Despite theoretical and methodological ad­vances observed in the last few years, there is no consensus on the nature and dimensionality of antisocial behaviour. Jessor and colleagues con­sider this construct to be a syndrome of problem behaviour defined by one factor that groups a set of deviant acts —e.g., alcohol and illegal drugs use, misdemeanors, premature sexual intercourse, etc. (Jessor, Donovan & Costa, 1991; Jessor & Jessor, 1977)—. This viewpoint is the polar oppo­site of the prosocial factor composed of activities related to involvement with conventional agents of socialization (family, school and other tradi­tional organizations). In addition to Jessor, other researchers have expressed their agreement with this concept (Farrell, Kung, White & Valois, 2000; Farrington, 1995; Sherman, Chassin, Sherman, Presson & Macy, 2016).
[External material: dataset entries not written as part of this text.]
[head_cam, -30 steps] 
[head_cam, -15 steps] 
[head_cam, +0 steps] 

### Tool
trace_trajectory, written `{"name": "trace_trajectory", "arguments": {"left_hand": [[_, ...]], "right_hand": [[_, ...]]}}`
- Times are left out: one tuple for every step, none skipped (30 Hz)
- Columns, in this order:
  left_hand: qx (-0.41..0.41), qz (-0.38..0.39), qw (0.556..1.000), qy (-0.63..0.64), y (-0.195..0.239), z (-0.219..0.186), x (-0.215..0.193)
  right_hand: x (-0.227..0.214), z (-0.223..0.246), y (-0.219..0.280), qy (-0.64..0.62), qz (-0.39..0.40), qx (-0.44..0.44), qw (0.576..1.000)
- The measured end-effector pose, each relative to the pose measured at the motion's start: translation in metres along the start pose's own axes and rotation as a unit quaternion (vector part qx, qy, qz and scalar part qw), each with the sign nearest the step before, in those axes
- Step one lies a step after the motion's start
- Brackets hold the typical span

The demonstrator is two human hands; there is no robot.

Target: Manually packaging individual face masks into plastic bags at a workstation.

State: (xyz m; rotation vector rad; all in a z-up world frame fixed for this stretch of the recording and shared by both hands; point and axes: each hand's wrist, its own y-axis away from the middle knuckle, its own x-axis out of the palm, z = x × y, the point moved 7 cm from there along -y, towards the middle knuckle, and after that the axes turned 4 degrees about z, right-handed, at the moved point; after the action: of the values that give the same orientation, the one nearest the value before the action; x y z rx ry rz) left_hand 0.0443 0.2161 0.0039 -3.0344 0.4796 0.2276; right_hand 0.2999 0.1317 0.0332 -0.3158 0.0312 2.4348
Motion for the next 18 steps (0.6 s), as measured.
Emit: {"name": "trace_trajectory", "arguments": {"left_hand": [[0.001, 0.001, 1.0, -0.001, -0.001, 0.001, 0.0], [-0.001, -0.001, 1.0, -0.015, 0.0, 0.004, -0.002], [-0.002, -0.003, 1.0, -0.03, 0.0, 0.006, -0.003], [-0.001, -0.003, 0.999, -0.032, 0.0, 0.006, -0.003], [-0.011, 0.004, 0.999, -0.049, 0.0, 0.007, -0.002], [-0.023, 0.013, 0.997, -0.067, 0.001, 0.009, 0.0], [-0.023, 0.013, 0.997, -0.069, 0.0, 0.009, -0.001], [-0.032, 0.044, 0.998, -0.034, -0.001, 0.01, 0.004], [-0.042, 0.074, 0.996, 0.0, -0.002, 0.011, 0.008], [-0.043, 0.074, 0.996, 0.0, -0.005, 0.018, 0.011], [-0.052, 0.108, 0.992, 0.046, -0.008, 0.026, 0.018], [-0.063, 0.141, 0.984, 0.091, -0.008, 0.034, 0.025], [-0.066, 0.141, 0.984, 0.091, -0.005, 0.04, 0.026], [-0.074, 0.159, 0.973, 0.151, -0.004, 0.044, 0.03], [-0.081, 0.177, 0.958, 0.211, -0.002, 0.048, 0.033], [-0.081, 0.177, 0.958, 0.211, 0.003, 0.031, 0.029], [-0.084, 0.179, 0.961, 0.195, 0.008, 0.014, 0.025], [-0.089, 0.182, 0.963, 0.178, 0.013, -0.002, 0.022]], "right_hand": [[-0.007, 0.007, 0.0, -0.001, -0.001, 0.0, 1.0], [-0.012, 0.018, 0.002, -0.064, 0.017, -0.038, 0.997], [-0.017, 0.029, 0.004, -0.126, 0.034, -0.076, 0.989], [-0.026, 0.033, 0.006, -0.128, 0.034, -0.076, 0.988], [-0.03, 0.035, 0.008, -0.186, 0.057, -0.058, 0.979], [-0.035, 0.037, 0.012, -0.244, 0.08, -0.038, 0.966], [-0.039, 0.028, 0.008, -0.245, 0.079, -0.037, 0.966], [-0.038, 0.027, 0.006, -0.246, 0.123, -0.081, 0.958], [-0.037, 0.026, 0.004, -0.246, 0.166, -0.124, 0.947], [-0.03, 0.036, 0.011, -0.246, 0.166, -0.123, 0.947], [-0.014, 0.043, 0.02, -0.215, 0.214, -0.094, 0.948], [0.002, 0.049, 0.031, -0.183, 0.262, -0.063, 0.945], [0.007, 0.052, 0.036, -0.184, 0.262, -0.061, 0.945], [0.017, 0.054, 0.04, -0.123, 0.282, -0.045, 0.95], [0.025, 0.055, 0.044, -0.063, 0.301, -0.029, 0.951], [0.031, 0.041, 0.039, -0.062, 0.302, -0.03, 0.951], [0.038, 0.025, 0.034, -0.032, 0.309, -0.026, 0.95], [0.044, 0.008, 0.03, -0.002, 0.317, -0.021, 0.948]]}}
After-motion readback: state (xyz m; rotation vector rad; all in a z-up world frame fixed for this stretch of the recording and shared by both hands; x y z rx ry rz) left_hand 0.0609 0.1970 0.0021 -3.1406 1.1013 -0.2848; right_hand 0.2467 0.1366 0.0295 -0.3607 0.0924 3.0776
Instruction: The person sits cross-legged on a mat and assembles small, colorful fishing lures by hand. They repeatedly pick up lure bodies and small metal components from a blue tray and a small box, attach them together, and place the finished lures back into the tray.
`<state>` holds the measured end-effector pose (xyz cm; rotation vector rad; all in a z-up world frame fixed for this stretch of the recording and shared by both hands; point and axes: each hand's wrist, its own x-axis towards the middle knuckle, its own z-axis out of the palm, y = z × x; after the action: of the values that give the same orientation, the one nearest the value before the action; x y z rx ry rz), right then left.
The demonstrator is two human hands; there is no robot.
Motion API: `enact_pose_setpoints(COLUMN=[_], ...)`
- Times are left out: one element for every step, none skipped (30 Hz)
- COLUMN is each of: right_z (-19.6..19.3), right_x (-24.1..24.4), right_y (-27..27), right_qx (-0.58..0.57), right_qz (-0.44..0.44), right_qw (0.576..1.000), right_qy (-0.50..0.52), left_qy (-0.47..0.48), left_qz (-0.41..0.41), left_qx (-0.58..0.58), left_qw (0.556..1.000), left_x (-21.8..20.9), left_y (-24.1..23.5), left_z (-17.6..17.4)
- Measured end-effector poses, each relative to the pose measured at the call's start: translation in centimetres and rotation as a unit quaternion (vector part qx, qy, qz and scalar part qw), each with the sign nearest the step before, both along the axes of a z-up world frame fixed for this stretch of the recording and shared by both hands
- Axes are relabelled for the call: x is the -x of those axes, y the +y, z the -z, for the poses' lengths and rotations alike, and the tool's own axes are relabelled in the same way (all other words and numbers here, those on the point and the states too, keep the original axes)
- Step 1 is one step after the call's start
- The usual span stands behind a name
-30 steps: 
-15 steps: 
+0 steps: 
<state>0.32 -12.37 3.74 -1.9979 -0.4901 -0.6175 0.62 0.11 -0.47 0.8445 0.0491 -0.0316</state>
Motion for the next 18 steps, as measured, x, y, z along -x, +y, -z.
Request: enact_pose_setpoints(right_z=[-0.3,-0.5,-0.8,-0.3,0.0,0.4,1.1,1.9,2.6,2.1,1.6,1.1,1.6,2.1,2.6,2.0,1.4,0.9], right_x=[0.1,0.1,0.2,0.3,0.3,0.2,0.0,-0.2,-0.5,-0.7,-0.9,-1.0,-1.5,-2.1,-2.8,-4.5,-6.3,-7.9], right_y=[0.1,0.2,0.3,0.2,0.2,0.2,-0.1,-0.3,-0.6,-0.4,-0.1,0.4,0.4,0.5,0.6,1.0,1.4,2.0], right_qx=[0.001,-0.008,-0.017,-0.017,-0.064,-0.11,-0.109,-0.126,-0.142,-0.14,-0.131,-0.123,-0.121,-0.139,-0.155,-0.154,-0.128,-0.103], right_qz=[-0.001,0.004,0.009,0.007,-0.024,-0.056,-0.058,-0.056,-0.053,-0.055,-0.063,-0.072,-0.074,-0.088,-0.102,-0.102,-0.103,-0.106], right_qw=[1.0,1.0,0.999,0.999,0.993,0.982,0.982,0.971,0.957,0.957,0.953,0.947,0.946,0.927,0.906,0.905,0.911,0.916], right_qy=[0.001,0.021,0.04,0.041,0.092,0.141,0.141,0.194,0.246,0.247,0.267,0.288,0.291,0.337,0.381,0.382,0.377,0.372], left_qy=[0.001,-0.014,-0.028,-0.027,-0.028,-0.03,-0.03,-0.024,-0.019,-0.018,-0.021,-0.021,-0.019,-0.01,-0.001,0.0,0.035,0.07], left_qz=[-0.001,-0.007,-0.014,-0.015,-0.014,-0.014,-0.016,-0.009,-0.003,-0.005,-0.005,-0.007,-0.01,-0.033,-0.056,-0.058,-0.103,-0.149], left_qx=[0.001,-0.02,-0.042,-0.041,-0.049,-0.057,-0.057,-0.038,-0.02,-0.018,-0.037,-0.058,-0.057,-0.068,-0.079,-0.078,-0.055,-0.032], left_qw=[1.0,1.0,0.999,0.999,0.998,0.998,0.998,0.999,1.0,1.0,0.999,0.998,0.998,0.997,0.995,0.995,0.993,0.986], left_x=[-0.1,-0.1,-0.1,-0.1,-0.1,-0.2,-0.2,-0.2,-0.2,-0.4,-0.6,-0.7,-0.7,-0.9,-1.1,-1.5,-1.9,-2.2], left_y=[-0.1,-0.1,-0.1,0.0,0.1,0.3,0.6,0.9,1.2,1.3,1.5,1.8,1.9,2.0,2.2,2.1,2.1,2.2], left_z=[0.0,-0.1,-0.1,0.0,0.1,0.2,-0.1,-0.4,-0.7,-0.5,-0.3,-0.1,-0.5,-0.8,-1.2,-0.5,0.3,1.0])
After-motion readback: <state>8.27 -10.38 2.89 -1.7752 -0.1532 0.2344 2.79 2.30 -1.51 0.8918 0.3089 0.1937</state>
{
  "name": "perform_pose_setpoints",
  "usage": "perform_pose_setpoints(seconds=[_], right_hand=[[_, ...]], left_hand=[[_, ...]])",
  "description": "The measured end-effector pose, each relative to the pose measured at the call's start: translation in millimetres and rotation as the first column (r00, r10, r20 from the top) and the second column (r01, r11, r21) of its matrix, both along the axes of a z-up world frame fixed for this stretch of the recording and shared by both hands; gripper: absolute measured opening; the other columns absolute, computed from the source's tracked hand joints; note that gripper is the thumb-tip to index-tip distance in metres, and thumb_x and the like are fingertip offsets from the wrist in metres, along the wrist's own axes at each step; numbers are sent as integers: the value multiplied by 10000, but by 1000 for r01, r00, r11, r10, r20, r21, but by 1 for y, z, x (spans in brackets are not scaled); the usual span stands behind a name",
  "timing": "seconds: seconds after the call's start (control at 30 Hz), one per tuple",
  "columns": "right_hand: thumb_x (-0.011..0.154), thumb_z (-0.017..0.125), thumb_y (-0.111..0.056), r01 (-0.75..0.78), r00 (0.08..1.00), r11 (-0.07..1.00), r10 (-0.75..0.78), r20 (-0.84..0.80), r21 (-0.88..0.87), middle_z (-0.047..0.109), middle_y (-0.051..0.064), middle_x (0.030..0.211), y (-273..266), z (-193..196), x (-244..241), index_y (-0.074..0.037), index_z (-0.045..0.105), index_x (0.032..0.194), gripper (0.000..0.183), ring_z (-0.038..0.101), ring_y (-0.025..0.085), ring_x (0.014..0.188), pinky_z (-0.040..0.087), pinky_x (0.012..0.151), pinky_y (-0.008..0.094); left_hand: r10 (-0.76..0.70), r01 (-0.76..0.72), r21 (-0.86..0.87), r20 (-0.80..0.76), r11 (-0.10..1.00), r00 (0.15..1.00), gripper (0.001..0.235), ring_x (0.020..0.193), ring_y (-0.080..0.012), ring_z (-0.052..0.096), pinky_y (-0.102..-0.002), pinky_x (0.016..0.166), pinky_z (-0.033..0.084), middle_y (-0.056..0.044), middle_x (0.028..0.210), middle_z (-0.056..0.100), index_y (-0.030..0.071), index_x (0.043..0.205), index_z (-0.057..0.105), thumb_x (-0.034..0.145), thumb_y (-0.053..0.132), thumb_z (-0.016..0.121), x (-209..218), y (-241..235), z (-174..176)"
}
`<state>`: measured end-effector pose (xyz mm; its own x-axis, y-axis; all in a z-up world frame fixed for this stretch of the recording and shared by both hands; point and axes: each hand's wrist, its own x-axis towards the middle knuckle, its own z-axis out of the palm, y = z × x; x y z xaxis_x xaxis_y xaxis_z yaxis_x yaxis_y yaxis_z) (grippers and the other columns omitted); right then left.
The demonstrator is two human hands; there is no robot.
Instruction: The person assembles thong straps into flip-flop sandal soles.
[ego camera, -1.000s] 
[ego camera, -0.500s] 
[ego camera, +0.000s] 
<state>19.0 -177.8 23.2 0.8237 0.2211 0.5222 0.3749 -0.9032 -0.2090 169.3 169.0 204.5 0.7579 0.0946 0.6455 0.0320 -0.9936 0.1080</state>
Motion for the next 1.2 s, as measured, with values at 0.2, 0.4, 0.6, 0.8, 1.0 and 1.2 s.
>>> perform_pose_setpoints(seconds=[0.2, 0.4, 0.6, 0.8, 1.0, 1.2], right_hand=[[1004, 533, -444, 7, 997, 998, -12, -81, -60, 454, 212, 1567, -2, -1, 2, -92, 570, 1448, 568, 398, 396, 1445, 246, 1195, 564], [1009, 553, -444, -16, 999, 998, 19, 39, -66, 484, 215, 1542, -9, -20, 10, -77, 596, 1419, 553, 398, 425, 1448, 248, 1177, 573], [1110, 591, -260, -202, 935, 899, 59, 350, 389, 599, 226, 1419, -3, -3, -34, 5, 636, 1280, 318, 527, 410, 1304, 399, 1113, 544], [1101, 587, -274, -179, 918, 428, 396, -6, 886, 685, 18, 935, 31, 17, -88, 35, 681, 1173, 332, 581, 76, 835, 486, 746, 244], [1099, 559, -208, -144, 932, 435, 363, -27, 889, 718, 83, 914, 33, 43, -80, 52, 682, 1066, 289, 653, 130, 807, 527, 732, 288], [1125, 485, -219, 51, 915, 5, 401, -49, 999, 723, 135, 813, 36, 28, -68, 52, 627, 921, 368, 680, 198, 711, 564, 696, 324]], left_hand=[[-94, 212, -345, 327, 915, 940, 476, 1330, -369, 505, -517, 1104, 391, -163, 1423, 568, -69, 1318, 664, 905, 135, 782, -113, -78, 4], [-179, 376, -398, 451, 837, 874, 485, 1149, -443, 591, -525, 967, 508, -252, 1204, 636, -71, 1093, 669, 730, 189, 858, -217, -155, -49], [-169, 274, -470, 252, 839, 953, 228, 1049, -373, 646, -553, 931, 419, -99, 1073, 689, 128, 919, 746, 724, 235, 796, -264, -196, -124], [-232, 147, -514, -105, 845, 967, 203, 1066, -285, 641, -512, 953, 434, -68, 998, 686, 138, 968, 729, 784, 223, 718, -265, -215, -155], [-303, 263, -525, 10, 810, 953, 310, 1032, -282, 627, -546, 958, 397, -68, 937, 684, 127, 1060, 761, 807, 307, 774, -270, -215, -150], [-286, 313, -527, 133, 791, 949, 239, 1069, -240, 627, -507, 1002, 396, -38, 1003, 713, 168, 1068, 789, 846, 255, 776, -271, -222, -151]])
An alternative point of view, with different typologies, suggests that antisocial behaviour presents a multidimensional nature. Loeber and colleagues (Burke, Loeber & Birmaher, 2002; Loeber & Stouthamer-Loeber, 1998; Thornberry, Huizinga & Loeber, 2004) propose the existence of three evolution patterns in problematic conducts in infancy and adolescence: An “overt pattern,” characterized by the presence of aggressive be­haviour; a “covert pattern,” related to acts against property; and a pattern of conflict with authorities, characterized in infancy by defiant behaviour fol­lowed by conducts that avoid adult control (e.g., running away from home or squandering).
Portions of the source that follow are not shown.